The Season of Giving


Story By Will Fairless
Photos Contributed by the East Alabama Food Bank

Christmas is a time for good food, good company and generosity. For recipes to help with that first component of the holiday season, turn to page 48. 

Unfortunately, many churches and other organizations have moved away from in-person volunteering options this year, but there are still ways to get involved, and there are always opportunities to donate money remotely. 

The Food Bank of East Alabama (355 Industry Drive, Auburn) is always in need of volunteers, particularly over the holiday months.

“We have had an employee out for surgery and recovery and being shorthanded has caused us to only be able to offer morning volunteer slots, but we hope to return to our normal volunteer hours as soon as possible,” said Tina Tatum, the volunteer and program coordinator at the Food Bank of East Alabama. 

Volunteers are required to use the bank’s online signup calendar ( and can come in during the mornings on weekdays from 7 a.m. to noon. 

“The Food Bank is a centralized warehouse that stores and distributes donated and purchased perishable and nonperishable food items,” the website said. “We distribute food to low-income people through member agencies that serve the ill, needy and infants. The Food Bank works to reduce food waste, feed hungry people and raise public awareness of issues related to food and hunger.”

Tatum added that volunteers are encouraged to commit to two-hour shifts and that the work involves sorting food donations by category and boxing those donations for distribution to the agencies the food bank serves.

Habitat For Humanity 

Auburn and Opelika have two offices that serve the area. One is is the Auburn Opelika Habitat For Humanity Affiliate Office, which builds houses. 

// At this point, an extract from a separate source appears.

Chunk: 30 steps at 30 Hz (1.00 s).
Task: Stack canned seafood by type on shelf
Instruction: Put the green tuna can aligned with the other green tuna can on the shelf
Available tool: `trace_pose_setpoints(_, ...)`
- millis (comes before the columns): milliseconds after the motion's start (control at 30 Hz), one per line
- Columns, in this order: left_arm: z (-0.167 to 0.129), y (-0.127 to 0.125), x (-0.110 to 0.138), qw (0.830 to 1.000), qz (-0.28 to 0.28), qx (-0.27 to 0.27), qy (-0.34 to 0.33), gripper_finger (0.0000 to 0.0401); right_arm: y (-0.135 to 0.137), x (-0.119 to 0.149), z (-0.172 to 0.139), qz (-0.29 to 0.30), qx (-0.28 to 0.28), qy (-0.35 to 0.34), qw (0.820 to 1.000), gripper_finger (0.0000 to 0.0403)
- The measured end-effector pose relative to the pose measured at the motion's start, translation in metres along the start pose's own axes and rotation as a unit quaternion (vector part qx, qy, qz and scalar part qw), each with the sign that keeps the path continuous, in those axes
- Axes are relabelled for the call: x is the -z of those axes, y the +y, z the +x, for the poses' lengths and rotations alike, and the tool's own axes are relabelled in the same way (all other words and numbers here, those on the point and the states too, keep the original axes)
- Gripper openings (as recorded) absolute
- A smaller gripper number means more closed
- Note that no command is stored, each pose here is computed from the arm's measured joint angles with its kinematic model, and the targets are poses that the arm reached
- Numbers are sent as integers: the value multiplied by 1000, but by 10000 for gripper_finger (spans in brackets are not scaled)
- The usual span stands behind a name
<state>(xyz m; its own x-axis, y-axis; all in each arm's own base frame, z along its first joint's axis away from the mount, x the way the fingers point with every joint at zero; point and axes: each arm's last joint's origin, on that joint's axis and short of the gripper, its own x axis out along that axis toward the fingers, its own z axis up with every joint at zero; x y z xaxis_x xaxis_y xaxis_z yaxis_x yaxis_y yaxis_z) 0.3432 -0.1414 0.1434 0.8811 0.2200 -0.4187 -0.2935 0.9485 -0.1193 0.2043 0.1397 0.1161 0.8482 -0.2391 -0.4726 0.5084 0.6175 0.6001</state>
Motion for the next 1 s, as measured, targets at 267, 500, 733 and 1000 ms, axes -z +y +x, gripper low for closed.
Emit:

The second works to support affiliate offices all over the state of Alabama; there are about 30 offices which support 45 counties. 

“We operate on the four pillars of support,” said Brandon Dixon, executive director for Alabama Habitat for Humanity. “We do advocacy work, we do resource development, we do training and education and we do disaster response. So those are kind of the four channels through which our efforts are funneled.” 

Additionally Habitat for Humanity utilizes ReStores. The ReStores provide home improvement items, such as building materials or furniture. The purpose is that the items are sold for much less than they would be at retail.

“We encourage everyone to come out and see us to shop, donate and volunteer,” Dixon said. 

The Auburn-Opelika ReStore is located at 3831 Pepperell Parkway and is open from 9 a.m. to 5 p.m. Monday through Saturday.

“We take in donations from the community, Auburn, Opelika and even out into the far reaches of Lee County,” Dixon said. “We bring those items in, we get them cleaned up, try to fix them up and then we sell them to the general public at a discount. And then we use the proceeds from those sales to help build habitat homes, not only here in Lee County but also all throughout the state of Alabama.”

To donate items, people can drop them off at the store, at the loading dock on the side of the building or schedule a pickup at (334-737-6400). 

Volunteers are used in this ReStore to help pick up items and refurbish items, Dixon said. 

To volunteer, Dixon said community members should either stop by the ReStore or call the store manager (334-737-6400). 

“I’ve been with habitat now for almost a decade, a little over nine years, and so for me, the mission of the organization, what it stands for and what it does, I’ve found to be very rewarding,” Dixon said. “I would say that everyone who volunteers and works for Habitat feels the same way. A lot of the people from the community who shop, who donate, who volunteer here feel that way as well because they know that their time and their resources are going toward a great cause.”

Local Churches: 

St. Mary’s Catholic Church (1000 4th Ave., Opelika) has volunteer opportunities at the end of every month, when it packs boxes of food to distribute to those in need. Volunteers usually either transport food from a food bank to the church or unload that food from the cars and pack it into boxes to be distributed. 

Normally, the last Thursday of every month is when food is delivered to the church and packed into boxes, then the following Saturday is when those boxes are distributed. Those days might change during the holiday season. 

St. Mary’s is also in need of volunteers on other days and for other tasks, so those wishing to volunteer should call the parish (334-749-8359) and ask for Sister Olivia for more information and specific dates. Prospective volunteers can also visit the church’s website (

First Baptist Church (301 S 8th St., Opelika) encourages anyone to donate to its annual Angel Tree program. For more information, visit the church’s website (

Heritage Baptist Church (1103 Glenn St., Opelika) does not currently have any projects going on that could include people from outside the church, but Pastor Thad Endicott shared the following advice on giving time during the holidays:

“What I have found is that phone calls, emails, cards, text messages and personal visits to family, friends and neighbors are especially important this year, as many people have felt disconnected because of COVID,” he said. “It may not seem like a big thing, but just letting people know that you care for them and are thinking of them means so much.”